• Exercise: All of the data that follows should be given again exactly, without its images.

◆ ◆ ◆ ◆ ◆ ◆ ◆

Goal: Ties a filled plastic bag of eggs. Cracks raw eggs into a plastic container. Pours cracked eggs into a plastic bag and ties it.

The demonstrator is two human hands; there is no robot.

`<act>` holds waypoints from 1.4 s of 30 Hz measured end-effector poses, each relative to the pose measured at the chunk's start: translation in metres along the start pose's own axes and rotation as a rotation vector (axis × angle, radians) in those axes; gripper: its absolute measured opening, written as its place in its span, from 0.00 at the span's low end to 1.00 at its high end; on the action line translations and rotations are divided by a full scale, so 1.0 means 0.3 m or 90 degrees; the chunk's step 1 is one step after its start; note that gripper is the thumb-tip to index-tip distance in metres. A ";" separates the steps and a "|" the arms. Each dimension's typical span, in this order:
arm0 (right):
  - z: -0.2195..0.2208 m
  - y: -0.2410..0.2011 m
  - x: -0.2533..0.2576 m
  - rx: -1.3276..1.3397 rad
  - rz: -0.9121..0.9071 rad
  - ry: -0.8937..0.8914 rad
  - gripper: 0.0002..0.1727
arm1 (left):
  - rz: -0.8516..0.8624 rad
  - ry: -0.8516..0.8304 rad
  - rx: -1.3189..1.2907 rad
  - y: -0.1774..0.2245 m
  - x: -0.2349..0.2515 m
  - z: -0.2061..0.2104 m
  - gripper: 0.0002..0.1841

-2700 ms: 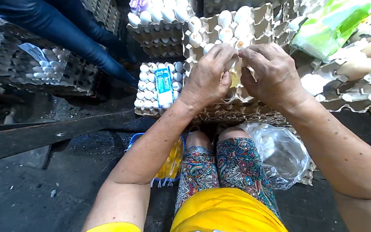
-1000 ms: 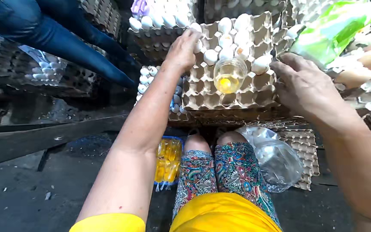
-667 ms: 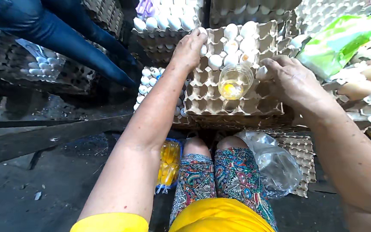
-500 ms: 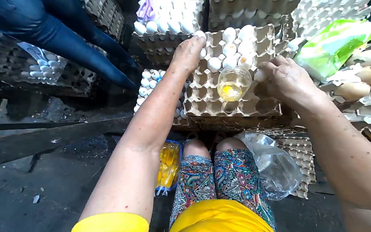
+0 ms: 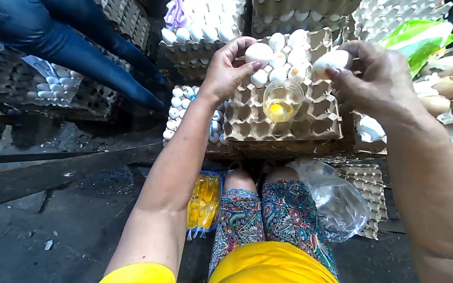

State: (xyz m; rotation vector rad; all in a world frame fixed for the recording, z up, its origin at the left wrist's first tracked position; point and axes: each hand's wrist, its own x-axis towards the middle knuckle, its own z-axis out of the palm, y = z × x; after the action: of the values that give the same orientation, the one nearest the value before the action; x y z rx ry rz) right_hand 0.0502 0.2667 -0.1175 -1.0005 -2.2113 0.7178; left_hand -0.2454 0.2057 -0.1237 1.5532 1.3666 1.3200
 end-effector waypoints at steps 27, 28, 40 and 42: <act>0.080 -0.228 -0.055 -0.084 -0.181 0.119 0.24 | 0.104 -0.078 0.004 0.083 -0.132 0.129 0.25; 0.073 -0.218 -0.051 -0.075 -0.185 0.126 0.24 | 0.101 -0.077 -0.001 0.081 -0.132 0.126 0.25; 0.121 -0.013 -0.025 -0.307 0.132 -0.060 0.24 | 0.169 -0.102 0.056 0.068 -0.140 0.124 0.24; 0.142 0.023 -0.020 -0.309 0.137 -0.084 0.24 | 0.191 -0.112 0.080 0.061 -0.140 0.118 0.23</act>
State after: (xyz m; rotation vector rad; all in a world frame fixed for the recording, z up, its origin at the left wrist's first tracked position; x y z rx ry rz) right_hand 0.0266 0.2564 -0.1525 -1.4822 -2.4794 0.3447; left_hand -0.2036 0.1657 -0.1264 1.9703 1.1588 1.2516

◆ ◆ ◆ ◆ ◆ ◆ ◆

• Result for this task:
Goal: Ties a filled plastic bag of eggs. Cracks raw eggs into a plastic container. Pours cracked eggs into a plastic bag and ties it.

The demonstrator is two human hands; there is no robot.

`<act>` holds waypoints from 1.4 s of 30 Hz measured end-effector poses, each relative to the pose measured at the chunk's start: translation in metres along the start pose's own axes and rotation as a rotation vector (axis × angle, radians) in those axes; gripper: its absolute measured opening, written as its place in its span, from 0.00 at the span's low end to 1.00 at its high end; on the action line translations and rotations are divided by a full scale, so 1.0 means 0.3 m or 90 degrees; the chunk's step 1 is one step after its start; note that gripper is the thumb-tip to index-tip distance in metres. A ";" separates the steps and a "|" the arms. Each dimension's typical span, in this order:
arm0 (right):
  - z: -0.2195..0.2208 m
  - y: -0.2410..0.2011 m
  - x: -0.2533..0.2576 m
  - rx: -1.3276..1.3397 rad
  - rz: -0.9121..0.9071 rad
  - ry: -0.8937..0.8914 rad
  - gripper: 0.0002..0.1727
arm1 (left):
  - rz: -0.8516..0.8624 rad
  - ry: -0.8516..0.8304 rad
  - rx: -1.3189..1.2907 rad
  - y: -0.1774..0.2245 m
  - x: -0.2349..0.2515 m
  - z: -0.2061..0.2104 m
  - gripper: 0.0002..0.1841

-2700 ms: 
-1000 ms: 
-667 ms: 
-500 ms: 
+0 ms: 

State: (xyz m; rotation vector rad; all in a world frame fixed for the recording, z up, its origin at the left wrist's first tracked position; point and axes: each hand's wrist, its own x-axis towards the middle knuckle, its own z-axis out of the palm, y = z × x; after the action: of the values that give the same orientation, the one nearest the value before the action; x y z rx ry rz) right_hand 0.0502 0.2667 -0.1175 -1.0005 -2.2113 0.7178; left_hand -0.2454 0.2057 -0.1237 1.5532 1.3666 1.3200
 end-effector waypoints at steps 27, 28, 40 and 42: <act>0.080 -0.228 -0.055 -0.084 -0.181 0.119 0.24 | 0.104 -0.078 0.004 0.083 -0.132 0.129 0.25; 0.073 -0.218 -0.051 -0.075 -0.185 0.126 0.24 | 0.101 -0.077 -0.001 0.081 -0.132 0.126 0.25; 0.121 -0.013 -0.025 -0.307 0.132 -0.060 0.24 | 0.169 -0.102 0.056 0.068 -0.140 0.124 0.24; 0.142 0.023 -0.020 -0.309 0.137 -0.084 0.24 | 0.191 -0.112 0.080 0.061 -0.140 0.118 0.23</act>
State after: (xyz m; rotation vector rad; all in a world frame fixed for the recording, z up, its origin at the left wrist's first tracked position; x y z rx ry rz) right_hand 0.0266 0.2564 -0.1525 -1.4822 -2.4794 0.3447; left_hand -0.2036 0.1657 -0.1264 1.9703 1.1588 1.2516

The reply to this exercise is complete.